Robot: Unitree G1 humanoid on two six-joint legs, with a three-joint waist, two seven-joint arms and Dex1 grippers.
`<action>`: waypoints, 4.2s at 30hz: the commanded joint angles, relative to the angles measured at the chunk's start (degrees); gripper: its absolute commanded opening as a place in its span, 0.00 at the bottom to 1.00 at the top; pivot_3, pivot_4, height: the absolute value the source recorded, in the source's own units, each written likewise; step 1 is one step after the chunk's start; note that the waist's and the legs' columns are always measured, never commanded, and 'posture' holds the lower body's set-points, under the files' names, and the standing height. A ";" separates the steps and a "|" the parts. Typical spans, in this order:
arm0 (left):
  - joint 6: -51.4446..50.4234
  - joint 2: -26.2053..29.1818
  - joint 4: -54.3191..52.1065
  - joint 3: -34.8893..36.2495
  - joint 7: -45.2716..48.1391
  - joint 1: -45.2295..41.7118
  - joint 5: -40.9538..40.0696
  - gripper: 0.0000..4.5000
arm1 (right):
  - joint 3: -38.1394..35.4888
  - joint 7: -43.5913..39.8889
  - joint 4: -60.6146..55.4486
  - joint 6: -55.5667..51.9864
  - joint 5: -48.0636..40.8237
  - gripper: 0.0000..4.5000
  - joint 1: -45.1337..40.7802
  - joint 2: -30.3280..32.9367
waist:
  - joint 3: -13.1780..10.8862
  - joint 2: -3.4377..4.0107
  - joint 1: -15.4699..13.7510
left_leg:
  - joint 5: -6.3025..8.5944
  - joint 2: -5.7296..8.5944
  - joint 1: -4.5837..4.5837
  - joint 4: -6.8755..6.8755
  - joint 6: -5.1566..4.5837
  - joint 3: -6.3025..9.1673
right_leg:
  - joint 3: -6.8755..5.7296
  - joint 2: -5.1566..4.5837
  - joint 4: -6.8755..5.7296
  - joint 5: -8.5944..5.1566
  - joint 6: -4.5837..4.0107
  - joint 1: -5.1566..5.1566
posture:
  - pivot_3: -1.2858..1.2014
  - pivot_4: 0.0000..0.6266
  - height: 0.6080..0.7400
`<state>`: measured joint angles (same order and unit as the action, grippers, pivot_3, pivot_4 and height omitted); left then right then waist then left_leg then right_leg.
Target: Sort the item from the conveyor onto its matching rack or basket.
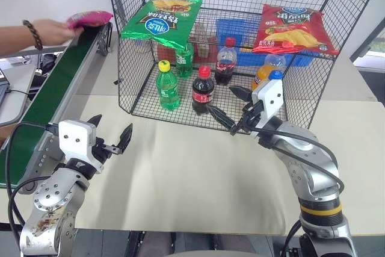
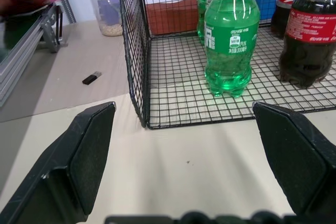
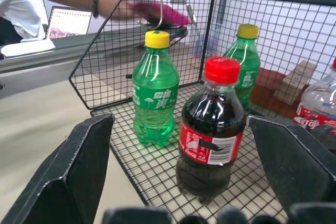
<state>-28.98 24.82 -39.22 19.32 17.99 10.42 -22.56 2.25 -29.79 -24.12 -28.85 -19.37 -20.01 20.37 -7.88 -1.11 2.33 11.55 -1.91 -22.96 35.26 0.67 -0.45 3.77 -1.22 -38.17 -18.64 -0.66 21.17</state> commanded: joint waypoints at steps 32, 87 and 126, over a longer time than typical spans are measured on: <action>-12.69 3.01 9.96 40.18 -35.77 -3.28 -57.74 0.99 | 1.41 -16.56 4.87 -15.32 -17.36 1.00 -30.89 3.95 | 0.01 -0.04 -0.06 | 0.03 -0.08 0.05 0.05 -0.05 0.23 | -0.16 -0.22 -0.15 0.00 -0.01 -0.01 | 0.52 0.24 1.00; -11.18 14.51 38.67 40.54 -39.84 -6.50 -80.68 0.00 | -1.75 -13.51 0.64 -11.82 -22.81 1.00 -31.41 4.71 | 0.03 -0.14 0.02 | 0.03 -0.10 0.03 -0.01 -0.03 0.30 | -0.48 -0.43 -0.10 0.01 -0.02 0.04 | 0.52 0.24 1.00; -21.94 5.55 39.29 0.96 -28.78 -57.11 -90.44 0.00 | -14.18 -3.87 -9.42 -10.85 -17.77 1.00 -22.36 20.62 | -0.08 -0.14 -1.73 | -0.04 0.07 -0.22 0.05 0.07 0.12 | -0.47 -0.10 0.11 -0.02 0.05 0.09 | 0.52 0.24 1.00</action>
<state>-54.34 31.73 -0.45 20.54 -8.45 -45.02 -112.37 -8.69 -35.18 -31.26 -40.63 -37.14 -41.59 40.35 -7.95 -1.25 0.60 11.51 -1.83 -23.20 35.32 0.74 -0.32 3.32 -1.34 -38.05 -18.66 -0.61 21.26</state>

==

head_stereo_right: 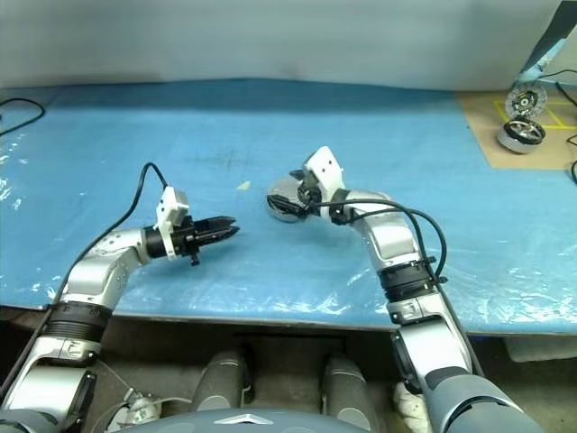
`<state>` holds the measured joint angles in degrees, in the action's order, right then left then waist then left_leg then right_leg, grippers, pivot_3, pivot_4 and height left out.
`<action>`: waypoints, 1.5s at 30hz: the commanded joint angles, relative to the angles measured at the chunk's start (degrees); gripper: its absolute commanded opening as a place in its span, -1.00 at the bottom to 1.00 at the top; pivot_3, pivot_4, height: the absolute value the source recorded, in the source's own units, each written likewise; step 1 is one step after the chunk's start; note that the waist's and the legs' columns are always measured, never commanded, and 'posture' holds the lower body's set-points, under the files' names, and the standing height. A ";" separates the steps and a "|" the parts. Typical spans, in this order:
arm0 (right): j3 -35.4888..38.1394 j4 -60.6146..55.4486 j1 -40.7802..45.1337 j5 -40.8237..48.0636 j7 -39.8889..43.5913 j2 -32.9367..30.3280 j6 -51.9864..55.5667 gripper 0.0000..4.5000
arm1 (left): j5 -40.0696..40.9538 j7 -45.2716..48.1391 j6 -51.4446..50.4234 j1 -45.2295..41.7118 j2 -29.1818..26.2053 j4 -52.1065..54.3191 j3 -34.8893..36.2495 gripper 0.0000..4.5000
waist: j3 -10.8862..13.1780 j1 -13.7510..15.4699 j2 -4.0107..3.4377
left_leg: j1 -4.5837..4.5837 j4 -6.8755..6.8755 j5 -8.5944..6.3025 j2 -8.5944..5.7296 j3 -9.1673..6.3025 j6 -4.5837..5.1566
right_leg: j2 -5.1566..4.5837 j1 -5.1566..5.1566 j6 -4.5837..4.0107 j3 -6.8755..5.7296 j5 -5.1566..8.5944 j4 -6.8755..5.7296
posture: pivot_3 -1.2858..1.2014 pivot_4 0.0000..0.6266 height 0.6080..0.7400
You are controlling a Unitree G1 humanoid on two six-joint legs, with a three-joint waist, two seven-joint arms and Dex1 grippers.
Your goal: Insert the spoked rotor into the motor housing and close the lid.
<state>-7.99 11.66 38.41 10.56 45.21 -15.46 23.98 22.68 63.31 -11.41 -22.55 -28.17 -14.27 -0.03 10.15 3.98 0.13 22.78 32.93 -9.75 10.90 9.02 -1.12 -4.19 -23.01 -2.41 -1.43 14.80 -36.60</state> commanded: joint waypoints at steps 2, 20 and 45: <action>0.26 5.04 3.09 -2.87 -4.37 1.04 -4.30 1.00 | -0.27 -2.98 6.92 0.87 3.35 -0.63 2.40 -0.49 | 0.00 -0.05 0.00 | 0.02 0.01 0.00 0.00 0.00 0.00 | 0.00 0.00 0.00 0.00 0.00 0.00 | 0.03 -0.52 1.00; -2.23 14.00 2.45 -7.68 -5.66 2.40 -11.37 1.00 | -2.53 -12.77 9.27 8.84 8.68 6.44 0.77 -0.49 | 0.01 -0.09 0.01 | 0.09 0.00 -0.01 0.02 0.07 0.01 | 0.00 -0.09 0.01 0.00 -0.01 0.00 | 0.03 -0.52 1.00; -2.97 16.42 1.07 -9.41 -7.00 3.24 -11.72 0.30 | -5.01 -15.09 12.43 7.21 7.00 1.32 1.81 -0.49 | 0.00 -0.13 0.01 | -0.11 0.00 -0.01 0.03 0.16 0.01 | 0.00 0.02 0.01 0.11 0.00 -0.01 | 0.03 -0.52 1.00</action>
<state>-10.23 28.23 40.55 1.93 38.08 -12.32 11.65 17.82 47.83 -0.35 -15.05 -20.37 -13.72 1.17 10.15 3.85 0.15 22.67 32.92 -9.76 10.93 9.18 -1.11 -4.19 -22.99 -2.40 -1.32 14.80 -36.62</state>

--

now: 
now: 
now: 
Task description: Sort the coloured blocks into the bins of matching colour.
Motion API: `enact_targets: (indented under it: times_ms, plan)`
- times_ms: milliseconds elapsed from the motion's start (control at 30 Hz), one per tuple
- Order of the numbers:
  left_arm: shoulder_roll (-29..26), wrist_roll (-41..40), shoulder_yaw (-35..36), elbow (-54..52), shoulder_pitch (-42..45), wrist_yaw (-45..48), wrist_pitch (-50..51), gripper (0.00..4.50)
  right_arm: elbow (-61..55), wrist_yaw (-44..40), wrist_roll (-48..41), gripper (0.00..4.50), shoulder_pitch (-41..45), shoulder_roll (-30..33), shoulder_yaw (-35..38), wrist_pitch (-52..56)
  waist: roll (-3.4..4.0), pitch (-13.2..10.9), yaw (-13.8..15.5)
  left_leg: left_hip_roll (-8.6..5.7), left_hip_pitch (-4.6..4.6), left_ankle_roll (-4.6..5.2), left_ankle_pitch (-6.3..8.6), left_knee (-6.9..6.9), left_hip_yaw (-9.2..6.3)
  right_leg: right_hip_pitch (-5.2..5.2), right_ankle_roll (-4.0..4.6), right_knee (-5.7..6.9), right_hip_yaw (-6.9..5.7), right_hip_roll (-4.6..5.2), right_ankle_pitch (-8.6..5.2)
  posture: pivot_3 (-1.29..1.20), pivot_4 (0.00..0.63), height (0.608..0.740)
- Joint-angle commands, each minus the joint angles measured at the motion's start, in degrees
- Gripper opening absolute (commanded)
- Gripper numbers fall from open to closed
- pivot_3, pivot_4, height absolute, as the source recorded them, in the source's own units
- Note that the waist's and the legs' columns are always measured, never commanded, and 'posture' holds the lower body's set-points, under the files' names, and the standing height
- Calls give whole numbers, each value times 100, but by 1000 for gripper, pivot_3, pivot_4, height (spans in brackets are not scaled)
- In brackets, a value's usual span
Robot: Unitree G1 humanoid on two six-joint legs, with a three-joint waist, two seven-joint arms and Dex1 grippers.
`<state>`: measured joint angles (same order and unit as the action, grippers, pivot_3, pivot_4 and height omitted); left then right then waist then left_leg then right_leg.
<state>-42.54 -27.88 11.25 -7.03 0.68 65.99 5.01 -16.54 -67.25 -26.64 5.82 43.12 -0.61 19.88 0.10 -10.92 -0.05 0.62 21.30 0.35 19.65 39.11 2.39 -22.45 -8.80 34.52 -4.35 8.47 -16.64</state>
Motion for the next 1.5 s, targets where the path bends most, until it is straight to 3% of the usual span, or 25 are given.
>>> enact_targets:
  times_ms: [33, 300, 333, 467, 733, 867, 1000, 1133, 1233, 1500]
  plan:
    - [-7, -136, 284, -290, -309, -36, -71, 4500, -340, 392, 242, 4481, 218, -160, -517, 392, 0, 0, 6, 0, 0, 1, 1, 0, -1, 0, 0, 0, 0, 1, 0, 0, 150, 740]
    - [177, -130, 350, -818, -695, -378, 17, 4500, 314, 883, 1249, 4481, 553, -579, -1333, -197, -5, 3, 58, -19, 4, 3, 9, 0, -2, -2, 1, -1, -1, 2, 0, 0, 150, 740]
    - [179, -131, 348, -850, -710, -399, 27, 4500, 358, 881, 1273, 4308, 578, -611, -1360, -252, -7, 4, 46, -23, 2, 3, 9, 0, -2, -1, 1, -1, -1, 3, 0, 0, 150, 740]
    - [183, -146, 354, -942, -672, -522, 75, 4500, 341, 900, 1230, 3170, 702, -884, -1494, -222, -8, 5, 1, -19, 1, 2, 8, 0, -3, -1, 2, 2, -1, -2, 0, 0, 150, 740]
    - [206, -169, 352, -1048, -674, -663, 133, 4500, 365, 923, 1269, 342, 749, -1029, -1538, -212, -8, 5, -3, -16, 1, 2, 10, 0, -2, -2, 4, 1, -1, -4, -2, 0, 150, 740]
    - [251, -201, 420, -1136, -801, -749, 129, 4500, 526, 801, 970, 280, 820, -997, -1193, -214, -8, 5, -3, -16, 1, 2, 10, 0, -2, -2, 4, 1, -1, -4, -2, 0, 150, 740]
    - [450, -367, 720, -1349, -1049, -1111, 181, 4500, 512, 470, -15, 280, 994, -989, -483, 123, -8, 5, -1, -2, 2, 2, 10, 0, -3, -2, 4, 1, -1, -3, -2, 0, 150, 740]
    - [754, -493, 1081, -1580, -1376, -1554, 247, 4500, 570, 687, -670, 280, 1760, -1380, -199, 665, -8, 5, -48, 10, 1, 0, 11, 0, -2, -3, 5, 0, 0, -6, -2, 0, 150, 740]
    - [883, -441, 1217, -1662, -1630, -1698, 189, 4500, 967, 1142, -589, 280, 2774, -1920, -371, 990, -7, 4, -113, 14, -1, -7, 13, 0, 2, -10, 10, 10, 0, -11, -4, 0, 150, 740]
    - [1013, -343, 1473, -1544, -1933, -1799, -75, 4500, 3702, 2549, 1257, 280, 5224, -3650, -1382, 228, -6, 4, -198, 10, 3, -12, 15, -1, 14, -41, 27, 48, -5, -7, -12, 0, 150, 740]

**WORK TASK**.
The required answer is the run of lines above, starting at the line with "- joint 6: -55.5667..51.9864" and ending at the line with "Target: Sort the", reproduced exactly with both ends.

**ANSWER TO THIS EXERCISE**.
  - joint 6: -55.5667..51.9864
  - joint 5: -48.0636..40.8237
  - gripper: 0.0000..4.5000
  - joint 1: -45.1337..40.7802
  - joint 2: -30.3280..32.9367
waist:
  - joint 3: -13.1780..10.8862
  - joint 2: -3.4377..4.0107
  - joint 1: -15.4699..13.7510
left_leg:
  - joint 5: -6.3025..8.5944
  - joint 2: -5.7296..8.5944
  - joint 1: -4.5837..4.5837
  - joint 4: -6.8755..6.8755
  - joint 6: -5.1566..4.5837
  - joint 3: -6.3025..9.1673
right_leg:
  - joint 3: -6.8755..5.7296
  - joint 2: -5.1566..4.5837
  - joint 4: -6.8755..5.7296
  - joint 5: -8.5944..5.1566
  - joint 6: -4.5837..4.0107
  - joint 1: -5.1566..5.1566
posture:
  - pivot_3: -1.2858..1.2014
  - pivot_4: 0.0000..0.6266
  - height: 0.6080..0.7400
`<state>`: measured joint angles (same order and unit as the action, grippers, pivot_3, pivot_4 and height omitted); left then right then waist then left_leg then right_leg.
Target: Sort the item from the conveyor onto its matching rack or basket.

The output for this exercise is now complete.